Your task ::
Data follows below. Repeat exactly the lines between the line holding "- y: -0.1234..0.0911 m" and the line holding "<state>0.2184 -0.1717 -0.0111", inclusive, and nothing more; drop pictures.
◆ ◆ ◆ ◆ ◆ ◆ ◆
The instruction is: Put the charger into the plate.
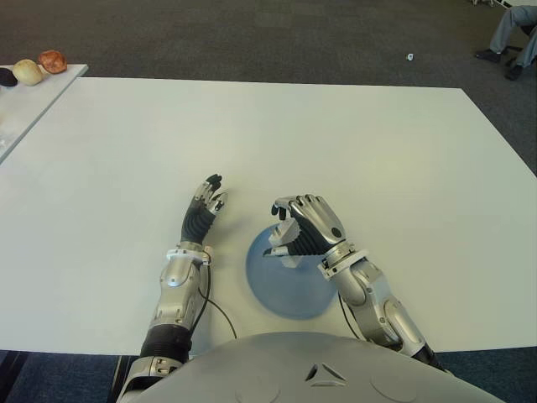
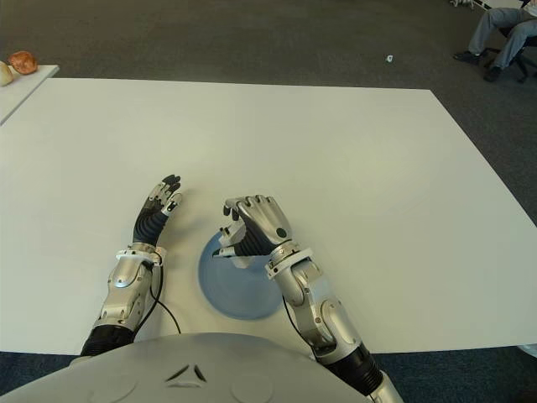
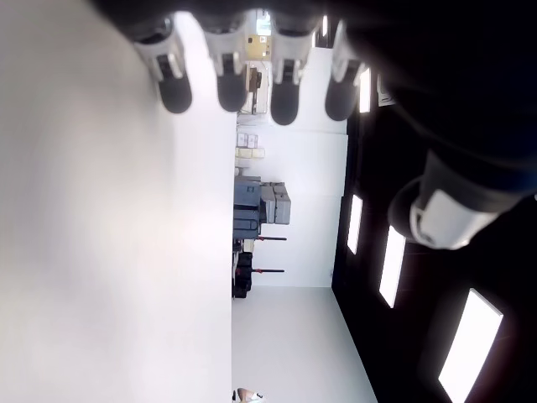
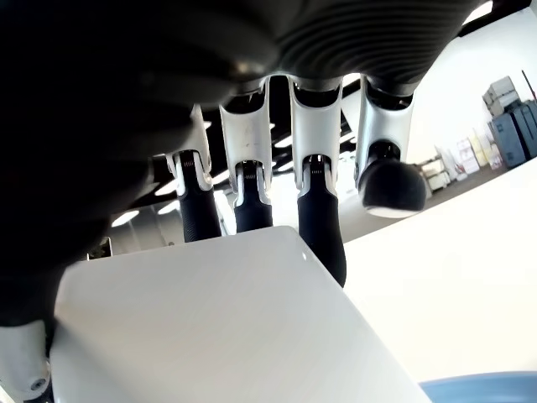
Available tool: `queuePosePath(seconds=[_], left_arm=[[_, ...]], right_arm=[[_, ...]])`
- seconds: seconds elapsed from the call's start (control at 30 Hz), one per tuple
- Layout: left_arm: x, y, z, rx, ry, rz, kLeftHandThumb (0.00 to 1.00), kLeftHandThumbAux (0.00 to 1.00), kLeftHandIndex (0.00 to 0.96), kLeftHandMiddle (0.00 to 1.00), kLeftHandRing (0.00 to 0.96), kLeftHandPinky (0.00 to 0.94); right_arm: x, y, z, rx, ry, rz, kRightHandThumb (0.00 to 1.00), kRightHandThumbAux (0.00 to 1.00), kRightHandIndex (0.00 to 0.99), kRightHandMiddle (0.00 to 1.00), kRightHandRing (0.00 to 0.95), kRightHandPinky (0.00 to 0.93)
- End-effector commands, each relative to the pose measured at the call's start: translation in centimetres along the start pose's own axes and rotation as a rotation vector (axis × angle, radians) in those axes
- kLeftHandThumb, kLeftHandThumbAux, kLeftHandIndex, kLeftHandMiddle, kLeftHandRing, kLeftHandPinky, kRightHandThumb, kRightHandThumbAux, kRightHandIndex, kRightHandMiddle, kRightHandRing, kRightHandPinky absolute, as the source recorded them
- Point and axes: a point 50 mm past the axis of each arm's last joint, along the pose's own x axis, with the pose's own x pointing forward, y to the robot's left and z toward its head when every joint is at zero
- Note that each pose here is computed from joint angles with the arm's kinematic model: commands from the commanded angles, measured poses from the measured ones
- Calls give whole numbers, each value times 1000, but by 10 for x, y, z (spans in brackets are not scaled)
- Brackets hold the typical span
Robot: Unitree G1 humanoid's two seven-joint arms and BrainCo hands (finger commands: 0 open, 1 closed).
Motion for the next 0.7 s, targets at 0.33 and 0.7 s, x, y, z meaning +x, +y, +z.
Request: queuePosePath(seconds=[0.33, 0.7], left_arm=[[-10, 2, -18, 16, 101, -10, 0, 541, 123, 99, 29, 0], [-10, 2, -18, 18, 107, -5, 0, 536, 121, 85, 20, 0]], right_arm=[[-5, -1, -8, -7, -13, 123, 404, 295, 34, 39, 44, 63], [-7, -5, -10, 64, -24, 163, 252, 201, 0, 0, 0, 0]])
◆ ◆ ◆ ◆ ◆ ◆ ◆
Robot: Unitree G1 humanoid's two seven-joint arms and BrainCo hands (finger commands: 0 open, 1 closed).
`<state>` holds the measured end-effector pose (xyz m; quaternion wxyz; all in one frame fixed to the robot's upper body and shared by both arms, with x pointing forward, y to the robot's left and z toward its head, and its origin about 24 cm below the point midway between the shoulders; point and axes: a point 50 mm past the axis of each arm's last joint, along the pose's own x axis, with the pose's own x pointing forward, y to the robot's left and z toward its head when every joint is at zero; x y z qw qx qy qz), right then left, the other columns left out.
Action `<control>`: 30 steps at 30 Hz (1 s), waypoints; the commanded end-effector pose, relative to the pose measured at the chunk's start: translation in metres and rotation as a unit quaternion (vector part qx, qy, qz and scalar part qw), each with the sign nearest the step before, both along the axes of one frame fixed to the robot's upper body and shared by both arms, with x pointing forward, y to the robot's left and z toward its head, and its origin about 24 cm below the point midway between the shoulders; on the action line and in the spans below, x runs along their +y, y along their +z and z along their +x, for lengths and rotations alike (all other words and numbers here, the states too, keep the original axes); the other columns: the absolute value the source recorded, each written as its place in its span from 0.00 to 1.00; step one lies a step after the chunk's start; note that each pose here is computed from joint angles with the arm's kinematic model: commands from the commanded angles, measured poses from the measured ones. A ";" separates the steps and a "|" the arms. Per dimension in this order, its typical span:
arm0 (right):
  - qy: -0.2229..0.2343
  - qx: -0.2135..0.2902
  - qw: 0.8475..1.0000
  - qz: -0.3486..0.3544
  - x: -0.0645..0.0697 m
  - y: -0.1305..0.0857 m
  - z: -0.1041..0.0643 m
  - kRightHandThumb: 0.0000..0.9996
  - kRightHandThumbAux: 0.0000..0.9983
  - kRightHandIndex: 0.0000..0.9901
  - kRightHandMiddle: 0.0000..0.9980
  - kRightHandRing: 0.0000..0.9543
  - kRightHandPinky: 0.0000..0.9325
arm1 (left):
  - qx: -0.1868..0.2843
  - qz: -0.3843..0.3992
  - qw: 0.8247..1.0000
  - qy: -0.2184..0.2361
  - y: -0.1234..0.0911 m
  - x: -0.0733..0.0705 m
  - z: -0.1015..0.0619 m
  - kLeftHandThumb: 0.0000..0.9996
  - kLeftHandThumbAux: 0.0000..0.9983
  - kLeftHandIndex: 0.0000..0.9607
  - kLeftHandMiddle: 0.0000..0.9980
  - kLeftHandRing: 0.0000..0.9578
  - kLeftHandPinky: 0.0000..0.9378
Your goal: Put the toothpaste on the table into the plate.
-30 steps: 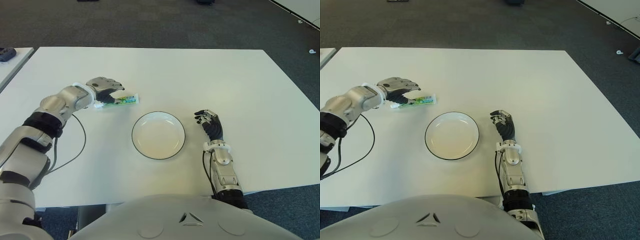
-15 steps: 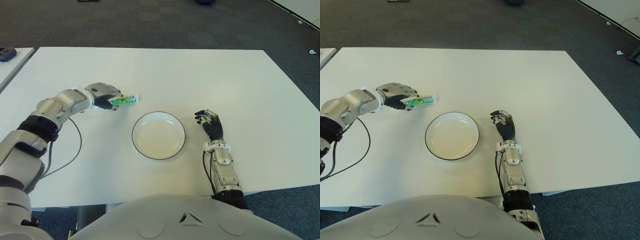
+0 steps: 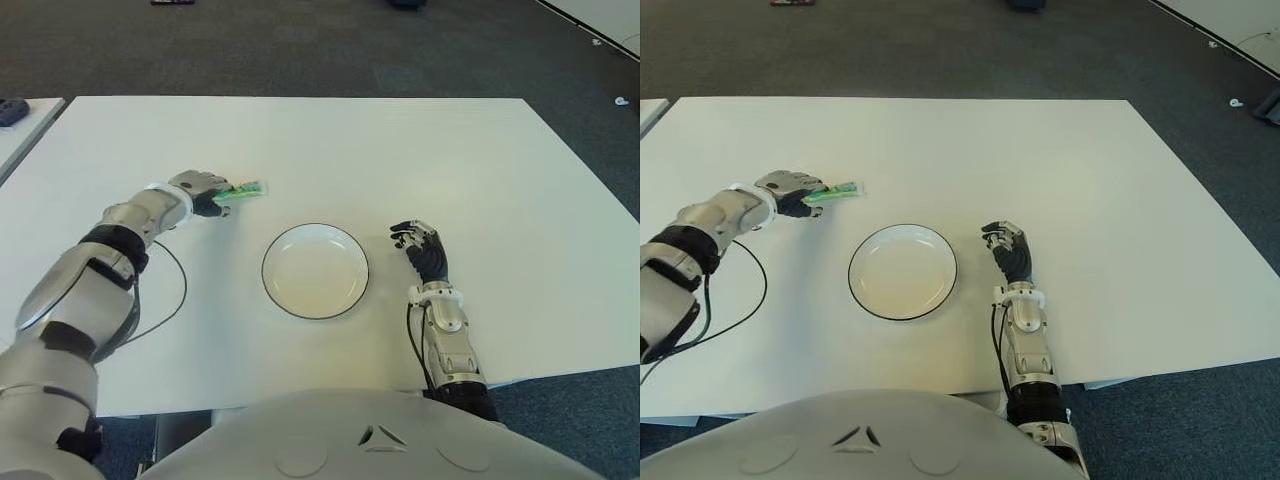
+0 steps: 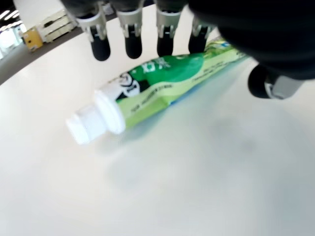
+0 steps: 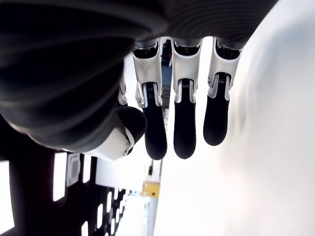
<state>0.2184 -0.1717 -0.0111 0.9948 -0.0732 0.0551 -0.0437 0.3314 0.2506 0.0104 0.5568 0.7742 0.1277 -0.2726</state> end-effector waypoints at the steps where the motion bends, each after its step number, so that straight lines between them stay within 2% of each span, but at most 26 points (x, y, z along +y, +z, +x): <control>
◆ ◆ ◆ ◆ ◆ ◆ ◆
Output for this task ::
  - y: -0.1234..0.0911 m
  - x: -0.0733..0.0705 m
  - z: -0.1015..0.0619 m
  - kLeftHandThumb: 0.0000..0.9996
  - kLeftHandThumbAux: 0.0000..0.9983
  - kLeftHandIndex: 0.0000..0.9607
  - kLeftHandMiddle: 0.0000..0.9980
  - kLeftHandRing: 0.0000..0.9578
  - kLeftHandPinky: 0.0000..0.9378
Your goal: Put the toothpaste on the table into the plate.
-30 steps: 
-15 steps: 
+0 steps: 
+0 steps: 
+0 steps: 
<state>0.2184 -0.1717 -0.0111 0.9948 -0.0732 0.0551 -0.0437 0.3314 0.2506 0.0104 0.5568 0.7742 0.1277 -0.2726</state> end-effector waypoints at the steps where the motion bends, each after its step number, so that straight lines between them stay within 2% of each span, but at most 26 points (x, y, z along +y, +z, +x): <control>

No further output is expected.